What to work on ▸ Repeat nothing but the lines below running from the one containing "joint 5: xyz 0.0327" to the one containing "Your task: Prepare". Keep both end lines.

** Available data follows **

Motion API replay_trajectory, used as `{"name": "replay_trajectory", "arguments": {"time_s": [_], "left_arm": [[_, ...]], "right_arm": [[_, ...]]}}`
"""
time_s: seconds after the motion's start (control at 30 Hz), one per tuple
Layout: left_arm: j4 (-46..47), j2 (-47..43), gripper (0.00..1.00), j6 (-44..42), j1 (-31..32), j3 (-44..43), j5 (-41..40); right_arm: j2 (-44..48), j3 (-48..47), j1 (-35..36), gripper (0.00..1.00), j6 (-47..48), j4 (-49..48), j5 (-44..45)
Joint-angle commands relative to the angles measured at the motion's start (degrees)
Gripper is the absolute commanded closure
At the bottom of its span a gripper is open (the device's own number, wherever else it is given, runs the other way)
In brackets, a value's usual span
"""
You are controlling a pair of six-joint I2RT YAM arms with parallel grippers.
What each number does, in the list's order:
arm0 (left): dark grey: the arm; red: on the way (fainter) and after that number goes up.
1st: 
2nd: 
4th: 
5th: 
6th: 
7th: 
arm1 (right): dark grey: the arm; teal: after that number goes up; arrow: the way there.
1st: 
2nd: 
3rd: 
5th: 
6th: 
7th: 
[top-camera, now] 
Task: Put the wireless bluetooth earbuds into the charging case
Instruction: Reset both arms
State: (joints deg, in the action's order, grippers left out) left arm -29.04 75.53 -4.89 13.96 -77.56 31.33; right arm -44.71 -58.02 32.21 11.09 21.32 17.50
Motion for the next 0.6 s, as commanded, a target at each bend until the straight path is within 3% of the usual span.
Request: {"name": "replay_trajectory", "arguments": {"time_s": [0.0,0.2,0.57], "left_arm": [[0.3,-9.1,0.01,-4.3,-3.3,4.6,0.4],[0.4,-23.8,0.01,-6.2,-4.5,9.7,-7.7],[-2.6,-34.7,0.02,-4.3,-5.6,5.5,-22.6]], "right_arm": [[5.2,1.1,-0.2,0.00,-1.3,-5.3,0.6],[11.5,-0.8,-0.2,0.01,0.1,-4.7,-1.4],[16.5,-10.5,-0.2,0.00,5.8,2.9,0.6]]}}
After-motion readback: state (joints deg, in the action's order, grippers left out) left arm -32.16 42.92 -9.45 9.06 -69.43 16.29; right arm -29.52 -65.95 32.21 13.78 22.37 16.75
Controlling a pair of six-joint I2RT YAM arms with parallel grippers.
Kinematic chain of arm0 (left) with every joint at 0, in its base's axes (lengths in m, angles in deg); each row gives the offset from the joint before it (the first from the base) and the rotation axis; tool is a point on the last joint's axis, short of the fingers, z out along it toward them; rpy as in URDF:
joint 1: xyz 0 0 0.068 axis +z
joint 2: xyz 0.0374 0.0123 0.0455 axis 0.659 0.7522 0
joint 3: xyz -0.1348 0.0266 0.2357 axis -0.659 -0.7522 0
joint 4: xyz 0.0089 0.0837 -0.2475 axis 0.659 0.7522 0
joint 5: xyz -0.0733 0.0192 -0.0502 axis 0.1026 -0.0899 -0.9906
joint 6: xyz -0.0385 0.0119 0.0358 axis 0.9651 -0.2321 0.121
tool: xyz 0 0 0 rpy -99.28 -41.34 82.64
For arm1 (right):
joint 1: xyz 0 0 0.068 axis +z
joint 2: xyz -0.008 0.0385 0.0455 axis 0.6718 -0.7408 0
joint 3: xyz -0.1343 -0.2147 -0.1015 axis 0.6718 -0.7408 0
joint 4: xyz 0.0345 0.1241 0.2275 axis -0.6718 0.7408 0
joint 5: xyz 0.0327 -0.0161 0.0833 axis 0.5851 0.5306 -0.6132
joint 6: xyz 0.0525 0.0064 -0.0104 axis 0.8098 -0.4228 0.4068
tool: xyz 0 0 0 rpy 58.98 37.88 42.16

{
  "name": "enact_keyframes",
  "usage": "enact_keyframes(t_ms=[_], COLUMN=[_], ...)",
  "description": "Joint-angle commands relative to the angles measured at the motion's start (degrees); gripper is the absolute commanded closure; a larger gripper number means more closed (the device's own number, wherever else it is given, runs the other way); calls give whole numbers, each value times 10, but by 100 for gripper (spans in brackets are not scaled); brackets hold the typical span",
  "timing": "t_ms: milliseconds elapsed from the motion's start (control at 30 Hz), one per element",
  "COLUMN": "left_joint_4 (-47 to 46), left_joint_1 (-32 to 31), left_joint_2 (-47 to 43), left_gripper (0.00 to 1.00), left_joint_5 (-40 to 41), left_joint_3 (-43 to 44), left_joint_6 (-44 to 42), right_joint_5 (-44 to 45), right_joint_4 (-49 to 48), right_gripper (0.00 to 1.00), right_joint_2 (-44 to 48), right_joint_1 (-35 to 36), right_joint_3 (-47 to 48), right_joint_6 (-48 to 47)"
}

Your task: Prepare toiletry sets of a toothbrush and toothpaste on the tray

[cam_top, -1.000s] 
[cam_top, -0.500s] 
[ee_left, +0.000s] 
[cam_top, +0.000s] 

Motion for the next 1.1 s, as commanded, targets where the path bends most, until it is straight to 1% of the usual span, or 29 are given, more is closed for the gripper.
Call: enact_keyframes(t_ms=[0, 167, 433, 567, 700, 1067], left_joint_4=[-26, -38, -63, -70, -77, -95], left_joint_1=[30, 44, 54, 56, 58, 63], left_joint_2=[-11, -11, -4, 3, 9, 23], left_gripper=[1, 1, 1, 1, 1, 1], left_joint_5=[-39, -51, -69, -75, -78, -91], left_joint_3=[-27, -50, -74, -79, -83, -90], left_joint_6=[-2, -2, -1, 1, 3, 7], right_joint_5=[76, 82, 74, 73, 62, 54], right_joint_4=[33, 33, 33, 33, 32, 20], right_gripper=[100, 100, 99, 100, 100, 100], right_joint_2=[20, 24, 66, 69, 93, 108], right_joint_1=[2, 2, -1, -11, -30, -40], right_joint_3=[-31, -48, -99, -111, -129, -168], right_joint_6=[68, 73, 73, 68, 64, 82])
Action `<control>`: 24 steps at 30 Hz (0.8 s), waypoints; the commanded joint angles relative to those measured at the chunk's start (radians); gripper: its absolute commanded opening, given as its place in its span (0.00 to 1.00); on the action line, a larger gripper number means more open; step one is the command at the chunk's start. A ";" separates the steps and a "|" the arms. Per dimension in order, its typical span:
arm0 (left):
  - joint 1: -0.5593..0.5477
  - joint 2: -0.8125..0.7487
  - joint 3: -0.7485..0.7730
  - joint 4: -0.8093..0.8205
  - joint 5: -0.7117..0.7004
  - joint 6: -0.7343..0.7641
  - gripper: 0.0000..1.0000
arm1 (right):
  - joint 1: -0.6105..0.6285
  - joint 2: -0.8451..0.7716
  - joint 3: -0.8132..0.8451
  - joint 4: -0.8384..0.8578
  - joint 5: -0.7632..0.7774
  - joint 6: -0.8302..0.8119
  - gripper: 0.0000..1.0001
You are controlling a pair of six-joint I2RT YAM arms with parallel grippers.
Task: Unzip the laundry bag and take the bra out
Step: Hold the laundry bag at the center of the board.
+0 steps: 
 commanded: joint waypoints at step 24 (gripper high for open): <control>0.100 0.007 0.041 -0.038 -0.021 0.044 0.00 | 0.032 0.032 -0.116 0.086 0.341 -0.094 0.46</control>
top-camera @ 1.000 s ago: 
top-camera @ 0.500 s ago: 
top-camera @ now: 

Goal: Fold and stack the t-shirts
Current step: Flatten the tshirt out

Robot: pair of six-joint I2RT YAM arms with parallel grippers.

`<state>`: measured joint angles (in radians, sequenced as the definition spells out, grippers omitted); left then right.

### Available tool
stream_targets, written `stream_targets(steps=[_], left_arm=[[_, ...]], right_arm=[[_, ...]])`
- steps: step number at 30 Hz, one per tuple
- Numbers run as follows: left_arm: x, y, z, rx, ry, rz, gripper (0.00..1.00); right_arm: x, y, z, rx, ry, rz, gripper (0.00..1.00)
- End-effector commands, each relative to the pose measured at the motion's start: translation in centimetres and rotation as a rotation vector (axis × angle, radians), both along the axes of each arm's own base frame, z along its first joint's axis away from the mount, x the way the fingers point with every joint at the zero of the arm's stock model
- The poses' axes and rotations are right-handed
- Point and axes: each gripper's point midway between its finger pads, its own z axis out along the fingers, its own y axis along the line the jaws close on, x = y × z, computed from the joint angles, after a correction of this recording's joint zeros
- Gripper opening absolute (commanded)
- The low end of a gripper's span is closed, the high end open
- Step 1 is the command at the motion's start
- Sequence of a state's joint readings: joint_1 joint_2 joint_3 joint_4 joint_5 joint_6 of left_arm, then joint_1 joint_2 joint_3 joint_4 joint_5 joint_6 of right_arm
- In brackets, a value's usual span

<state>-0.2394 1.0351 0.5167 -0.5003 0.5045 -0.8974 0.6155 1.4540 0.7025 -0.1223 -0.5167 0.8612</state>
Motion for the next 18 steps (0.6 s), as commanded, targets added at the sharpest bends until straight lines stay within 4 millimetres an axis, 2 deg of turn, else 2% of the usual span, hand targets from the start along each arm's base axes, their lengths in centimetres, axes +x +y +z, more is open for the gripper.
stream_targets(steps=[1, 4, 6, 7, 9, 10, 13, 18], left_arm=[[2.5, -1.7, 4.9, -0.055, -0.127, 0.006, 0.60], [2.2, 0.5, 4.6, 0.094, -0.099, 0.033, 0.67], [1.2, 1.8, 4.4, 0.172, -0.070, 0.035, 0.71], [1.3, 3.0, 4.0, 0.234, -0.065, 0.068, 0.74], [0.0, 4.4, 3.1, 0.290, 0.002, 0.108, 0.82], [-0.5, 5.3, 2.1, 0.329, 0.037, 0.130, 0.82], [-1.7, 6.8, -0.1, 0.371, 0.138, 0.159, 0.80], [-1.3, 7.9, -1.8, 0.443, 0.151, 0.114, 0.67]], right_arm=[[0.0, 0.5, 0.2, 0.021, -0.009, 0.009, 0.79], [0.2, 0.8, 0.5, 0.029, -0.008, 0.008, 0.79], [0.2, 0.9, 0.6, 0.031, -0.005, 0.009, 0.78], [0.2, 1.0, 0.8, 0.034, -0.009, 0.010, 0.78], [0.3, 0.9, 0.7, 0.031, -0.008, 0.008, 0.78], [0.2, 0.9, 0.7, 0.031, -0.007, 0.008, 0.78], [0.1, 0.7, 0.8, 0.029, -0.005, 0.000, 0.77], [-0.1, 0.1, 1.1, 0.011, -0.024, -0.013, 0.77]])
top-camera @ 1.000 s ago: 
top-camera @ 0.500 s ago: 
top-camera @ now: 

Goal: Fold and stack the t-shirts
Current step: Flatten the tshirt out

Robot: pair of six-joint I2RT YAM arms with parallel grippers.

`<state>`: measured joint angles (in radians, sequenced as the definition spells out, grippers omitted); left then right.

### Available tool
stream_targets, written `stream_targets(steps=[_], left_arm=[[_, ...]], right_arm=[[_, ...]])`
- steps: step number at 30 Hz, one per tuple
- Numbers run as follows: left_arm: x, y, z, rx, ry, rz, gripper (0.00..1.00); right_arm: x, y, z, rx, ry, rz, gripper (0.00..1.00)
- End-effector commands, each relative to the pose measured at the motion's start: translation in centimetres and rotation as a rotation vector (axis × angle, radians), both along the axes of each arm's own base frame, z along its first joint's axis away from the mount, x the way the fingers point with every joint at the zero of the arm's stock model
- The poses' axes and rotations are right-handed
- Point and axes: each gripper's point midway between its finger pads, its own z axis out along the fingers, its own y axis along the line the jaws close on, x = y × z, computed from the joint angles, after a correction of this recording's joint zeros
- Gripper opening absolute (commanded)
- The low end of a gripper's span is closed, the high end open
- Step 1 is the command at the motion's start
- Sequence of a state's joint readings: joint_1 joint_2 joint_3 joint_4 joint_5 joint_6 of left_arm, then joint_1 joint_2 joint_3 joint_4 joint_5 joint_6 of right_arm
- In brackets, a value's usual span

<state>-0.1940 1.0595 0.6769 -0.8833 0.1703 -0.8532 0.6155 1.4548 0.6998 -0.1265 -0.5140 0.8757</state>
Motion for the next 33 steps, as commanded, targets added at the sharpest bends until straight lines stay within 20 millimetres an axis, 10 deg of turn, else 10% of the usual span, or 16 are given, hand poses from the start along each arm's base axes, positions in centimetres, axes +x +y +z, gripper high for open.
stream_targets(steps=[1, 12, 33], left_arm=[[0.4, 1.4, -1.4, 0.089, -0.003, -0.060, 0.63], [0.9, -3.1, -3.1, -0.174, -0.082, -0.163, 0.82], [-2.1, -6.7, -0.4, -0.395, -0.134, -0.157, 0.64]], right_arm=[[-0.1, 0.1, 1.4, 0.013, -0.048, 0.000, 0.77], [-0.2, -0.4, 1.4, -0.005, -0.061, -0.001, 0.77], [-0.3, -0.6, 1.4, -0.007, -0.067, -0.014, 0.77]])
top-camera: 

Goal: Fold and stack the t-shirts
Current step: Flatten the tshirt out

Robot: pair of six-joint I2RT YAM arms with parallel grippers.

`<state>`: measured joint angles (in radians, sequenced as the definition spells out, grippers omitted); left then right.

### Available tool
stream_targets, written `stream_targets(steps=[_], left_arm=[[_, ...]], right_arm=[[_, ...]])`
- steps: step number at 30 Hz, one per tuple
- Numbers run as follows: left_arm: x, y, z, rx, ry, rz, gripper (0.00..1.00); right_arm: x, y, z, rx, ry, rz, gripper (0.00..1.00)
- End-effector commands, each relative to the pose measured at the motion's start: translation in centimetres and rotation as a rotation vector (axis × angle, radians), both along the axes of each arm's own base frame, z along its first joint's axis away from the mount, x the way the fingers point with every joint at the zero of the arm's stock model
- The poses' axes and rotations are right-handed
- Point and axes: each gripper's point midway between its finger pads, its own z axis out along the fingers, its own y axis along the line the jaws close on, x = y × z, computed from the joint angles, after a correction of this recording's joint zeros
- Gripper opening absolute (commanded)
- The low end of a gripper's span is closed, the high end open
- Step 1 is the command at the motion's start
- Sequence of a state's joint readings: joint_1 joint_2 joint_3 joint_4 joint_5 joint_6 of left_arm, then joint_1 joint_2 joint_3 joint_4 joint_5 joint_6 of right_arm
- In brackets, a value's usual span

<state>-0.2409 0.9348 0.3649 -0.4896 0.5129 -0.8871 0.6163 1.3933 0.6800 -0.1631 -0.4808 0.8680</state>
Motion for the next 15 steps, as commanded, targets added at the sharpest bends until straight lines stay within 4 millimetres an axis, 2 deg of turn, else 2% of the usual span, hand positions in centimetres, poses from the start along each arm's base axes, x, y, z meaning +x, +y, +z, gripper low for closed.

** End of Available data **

Result of this task ▸
joint 5: xyz 0.0327 -0.0161 0.0833 axis 0.5851 0.5306 -0.6132
joint 6: xyz 0.0525 0.0064 -0.0104 axis 0.8098 -0.4228 0.4068
tool: xyz 0 0 0 rpy 58.98 37.88 42.16

{
  "name": "enact_keyframes",
  "usage": "enact_keyframes(t_ms=[_], COLUMN=[_], ...)",
  "description": "Joint-angle commands relative to the angles measured at the motion's start (degrees); gripper is the absolute commanded closure; a larger gripper number means more closed (the device's own number, wherever else it is given, runs the other way); calls give whole numbers, each value times 10, but by 100 for gripper (spans in brackets are not scaled); brackets hold the typical span",
  "timing": "t_ms: milliseconds elapsed from the motion's start (control at 30 Hz), one per element",
  "COLUMN": "left_joint_4 (-47 to 46), left_joint_1 (-32 to 31), left_joint_2 (-47 to 43), left_gripper (0.00 to 1.00), left_joint_5 (-40 to 41), left_joint_3 (-43 to 44), left_joint_6 (-44 to 42), right_joint_5 (-44 to 45), right_joint_4 (-49 to 48), right_gripper (0.00 to 1.00), right_joint_2 (-44 to 48), right_joint_1 (-35 to 36), right_joint_3 (-47 to 48), right_joint_6 (-48 to 47)"
}

Your task: Prepare toiletry sets of a toothbrush and toothpaste on the tray

This answer leaves nothing further to address.